▸ ASSIGNED TASK:
Pull every "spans" line out of the data below.

▸ EXERCISE INPUTS:
|---|

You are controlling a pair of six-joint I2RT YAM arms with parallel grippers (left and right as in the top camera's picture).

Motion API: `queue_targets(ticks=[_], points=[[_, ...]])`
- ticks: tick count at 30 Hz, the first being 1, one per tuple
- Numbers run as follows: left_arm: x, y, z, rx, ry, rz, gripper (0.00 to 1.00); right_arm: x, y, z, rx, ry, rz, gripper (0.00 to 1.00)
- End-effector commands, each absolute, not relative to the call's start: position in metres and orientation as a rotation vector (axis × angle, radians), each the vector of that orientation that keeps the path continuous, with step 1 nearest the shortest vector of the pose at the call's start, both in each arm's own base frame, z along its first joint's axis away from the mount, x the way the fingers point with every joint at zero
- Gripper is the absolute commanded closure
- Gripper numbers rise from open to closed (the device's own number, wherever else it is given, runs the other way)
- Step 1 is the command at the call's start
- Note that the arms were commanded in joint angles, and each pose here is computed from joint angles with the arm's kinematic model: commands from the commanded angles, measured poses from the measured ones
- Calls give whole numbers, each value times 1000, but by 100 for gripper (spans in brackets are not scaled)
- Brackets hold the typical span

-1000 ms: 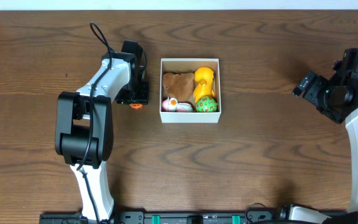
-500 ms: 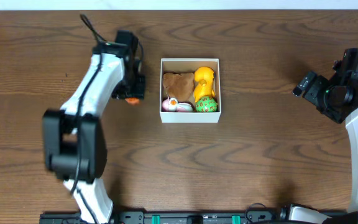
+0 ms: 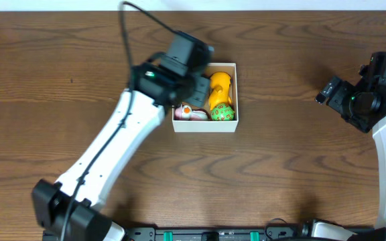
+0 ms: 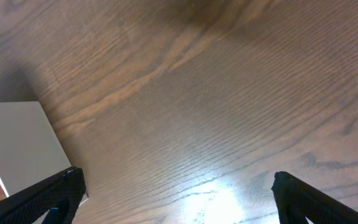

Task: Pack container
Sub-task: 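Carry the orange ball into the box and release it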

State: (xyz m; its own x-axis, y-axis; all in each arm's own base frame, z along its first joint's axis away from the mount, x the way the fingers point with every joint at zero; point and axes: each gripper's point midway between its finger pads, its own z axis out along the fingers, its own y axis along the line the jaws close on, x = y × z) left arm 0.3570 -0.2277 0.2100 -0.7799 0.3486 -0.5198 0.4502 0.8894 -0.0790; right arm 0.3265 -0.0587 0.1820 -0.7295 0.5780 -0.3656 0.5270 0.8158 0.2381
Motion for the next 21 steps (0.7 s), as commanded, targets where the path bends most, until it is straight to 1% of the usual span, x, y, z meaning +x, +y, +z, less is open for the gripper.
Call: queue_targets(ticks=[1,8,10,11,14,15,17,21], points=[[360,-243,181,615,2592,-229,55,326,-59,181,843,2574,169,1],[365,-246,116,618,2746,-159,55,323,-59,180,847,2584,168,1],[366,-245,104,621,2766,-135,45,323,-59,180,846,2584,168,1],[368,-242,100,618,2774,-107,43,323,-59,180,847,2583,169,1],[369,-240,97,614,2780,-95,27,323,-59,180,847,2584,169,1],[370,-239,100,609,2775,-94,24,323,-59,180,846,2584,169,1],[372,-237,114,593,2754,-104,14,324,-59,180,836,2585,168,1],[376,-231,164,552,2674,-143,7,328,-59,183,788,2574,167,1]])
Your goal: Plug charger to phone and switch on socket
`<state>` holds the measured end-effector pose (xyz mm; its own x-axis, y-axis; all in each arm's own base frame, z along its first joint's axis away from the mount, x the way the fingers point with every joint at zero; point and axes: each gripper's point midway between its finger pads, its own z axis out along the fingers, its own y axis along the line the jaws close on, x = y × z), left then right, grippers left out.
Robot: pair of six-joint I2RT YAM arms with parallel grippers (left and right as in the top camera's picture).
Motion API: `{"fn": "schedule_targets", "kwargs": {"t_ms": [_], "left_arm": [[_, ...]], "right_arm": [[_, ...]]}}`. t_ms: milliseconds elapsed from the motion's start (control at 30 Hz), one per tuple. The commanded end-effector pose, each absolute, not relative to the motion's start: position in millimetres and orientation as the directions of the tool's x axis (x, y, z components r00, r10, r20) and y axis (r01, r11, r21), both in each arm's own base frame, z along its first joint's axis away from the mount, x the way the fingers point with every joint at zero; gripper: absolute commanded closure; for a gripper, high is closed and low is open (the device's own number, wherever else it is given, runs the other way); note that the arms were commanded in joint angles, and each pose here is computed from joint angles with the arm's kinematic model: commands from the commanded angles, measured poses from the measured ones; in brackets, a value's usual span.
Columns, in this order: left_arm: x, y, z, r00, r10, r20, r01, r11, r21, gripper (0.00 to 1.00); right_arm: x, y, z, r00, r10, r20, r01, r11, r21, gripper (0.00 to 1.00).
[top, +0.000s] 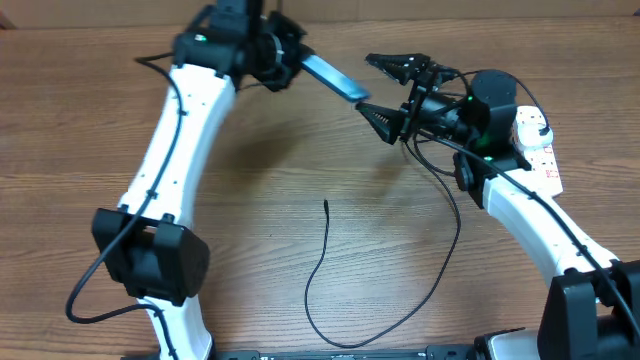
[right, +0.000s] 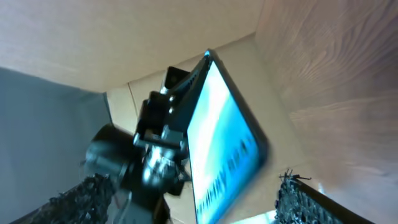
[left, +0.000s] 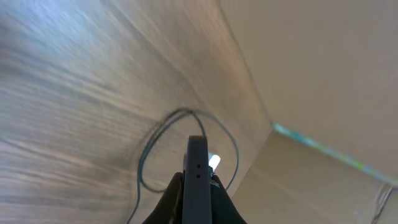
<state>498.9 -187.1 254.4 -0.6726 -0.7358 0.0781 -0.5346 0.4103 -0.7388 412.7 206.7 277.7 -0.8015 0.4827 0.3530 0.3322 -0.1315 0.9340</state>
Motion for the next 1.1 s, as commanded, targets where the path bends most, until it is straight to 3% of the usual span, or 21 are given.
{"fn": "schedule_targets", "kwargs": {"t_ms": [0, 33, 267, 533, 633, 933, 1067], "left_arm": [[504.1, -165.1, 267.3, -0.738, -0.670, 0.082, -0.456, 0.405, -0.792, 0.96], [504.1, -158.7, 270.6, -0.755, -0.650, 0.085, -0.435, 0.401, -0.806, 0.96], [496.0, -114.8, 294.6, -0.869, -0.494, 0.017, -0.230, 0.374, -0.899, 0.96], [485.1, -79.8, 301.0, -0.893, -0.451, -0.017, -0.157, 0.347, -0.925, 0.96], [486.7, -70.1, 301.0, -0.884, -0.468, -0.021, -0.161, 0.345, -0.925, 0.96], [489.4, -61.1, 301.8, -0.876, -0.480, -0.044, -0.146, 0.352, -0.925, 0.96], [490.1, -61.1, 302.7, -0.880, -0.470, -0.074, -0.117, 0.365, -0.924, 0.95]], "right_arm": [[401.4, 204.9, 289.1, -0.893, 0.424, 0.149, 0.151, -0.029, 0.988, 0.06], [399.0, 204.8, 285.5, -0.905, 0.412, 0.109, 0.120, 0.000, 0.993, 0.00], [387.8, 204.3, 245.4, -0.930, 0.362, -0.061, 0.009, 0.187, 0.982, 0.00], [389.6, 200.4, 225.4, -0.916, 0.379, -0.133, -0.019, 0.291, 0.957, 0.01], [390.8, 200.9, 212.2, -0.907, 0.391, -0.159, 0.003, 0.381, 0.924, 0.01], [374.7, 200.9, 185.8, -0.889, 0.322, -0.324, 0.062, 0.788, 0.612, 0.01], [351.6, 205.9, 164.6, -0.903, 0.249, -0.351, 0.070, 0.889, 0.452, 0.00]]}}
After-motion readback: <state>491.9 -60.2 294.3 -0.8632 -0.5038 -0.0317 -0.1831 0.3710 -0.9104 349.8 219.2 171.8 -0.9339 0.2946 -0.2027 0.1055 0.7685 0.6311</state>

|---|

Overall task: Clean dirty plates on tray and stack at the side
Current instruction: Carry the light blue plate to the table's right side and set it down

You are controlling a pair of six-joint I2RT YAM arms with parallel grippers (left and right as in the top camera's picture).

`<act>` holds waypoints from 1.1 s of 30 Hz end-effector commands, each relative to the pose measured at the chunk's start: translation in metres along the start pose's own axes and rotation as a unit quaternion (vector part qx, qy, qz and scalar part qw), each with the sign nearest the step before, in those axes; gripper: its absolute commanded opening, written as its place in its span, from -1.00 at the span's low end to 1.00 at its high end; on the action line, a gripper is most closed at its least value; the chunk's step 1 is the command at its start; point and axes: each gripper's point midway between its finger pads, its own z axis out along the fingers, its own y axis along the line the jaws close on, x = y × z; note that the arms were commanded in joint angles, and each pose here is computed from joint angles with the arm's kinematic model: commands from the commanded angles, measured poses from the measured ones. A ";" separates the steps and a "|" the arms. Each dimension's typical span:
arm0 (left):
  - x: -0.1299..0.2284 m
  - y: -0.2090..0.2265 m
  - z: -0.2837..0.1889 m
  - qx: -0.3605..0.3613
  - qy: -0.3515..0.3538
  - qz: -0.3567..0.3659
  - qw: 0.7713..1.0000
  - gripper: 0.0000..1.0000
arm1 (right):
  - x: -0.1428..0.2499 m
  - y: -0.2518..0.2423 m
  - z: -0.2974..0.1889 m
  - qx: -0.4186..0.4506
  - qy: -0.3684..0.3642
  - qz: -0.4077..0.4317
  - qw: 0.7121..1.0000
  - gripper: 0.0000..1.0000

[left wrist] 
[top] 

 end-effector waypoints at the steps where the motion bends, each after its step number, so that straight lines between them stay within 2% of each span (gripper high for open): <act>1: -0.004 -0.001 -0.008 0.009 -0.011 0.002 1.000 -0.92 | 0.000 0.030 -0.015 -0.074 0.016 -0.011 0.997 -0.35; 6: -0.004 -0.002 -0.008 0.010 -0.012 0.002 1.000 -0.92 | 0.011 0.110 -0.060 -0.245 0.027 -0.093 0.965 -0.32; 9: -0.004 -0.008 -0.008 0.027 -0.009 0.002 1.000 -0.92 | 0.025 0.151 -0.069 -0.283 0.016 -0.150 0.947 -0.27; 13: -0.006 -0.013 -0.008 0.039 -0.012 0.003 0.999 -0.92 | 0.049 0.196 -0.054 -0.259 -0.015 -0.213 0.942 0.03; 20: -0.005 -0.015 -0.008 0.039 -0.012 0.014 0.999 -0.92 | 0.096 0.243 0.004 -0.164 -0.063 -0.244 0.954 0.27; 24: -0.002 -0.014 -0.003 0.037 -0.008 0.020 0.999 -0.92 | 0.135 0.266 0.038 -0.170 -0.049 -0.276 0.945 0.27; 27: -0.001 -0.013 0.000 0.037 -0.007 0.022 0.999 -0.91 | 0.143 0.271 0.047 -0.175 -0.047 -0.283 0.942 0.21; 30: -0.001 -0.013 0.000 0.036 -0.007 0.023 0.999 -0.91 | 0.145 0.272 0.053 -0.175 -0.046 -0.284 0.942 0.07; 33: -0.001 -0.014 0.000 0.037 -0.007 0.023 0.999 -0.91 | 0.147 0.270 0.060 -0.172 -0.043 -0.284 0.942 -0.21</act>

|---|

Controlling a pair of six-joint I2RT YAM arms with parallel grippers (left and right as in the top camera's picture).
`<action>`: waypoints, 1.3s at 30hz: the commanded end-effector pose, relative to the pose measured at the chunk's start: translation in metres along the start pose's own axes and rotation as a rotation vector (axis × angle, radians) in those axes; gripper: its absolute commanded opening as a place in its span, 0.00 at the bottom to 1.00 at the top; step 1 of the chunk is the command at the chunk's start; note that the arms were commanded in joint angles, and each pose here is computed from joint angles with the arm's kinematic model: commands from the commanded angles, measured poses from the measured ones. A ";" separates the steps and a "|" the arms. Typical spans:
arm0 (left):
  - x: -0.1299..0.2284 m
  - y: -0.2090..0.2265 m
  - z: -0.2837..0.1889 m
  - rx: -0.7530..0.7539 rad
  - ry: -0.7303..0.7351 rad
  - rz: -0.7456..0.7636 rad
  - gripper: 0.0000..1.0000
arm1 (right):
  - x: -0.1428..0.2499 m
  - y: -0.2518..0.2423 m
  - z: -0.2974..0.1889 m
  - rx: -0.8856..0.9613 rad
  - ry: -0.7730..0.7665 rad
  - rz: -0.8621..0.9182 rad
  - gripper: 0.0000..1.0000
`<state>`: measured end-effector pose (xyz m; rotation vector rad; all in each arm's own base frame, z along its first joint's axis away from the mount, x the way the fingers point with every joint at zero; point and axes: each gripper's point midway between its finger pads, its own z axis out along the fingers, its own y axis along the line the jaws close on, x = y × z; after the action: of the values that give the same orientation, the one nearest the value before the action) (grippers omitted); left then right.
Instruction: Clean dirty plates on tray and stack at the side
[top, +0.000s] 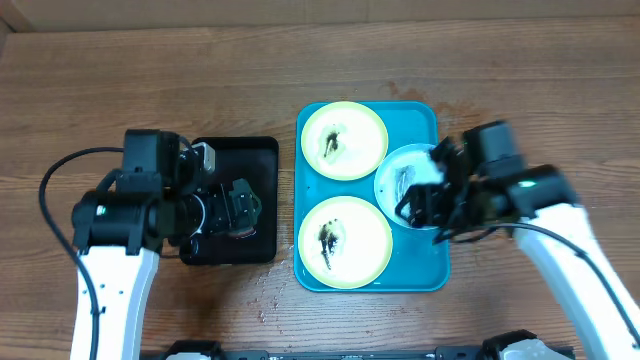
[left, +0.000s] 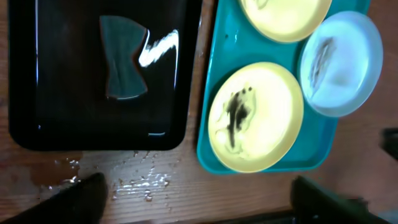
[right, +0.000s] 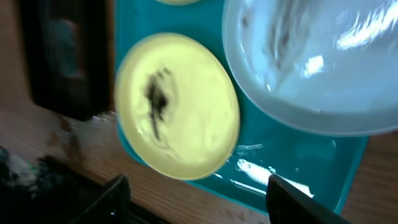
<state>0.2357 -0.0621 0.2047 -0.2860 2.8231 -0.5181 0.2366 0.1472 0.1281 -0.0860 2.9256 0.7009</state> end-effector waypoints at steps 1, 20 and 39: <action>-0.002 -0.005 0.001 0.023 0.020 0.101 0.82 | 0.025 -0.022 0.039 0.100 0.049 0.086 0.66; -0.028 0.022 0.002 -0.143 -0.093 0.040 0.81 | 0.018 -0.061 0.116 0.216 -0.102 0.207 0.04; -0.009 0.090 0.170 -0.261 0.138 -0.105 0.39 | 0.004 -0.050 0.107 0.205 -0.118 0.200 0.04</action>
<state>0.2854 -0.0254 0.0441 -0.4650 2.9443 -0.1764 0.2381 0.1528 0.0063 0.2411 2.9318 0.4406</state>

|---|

▸ SOLUTION FOR THIS EXERCISE:
- Calls give whole numbers, each value times 1000, but by 100 for gripper (spans in brackets are not scaled)
`<action>`: waypoints, 1.3s at 30hz: the commanded end-effector pose, relative to the pose measured at the chunk's start: translation in metres along the start pose's own axes and rotation as a rotation vector (axis × angle, radians) in those axes; gripper: its absolute commanded opening as a place in its span, 0.00 at the bottom to 1.00 at the top; step 1 of the chunk is the command at the chunk's start; note that the arms were commanded in joint angles, and each pose here is computed from joint angles with the arm's kinematic model: commands from the commanded angles, measured poses from the measured ones. A ";" separates the steps and a "|" the arms. Typical spans:

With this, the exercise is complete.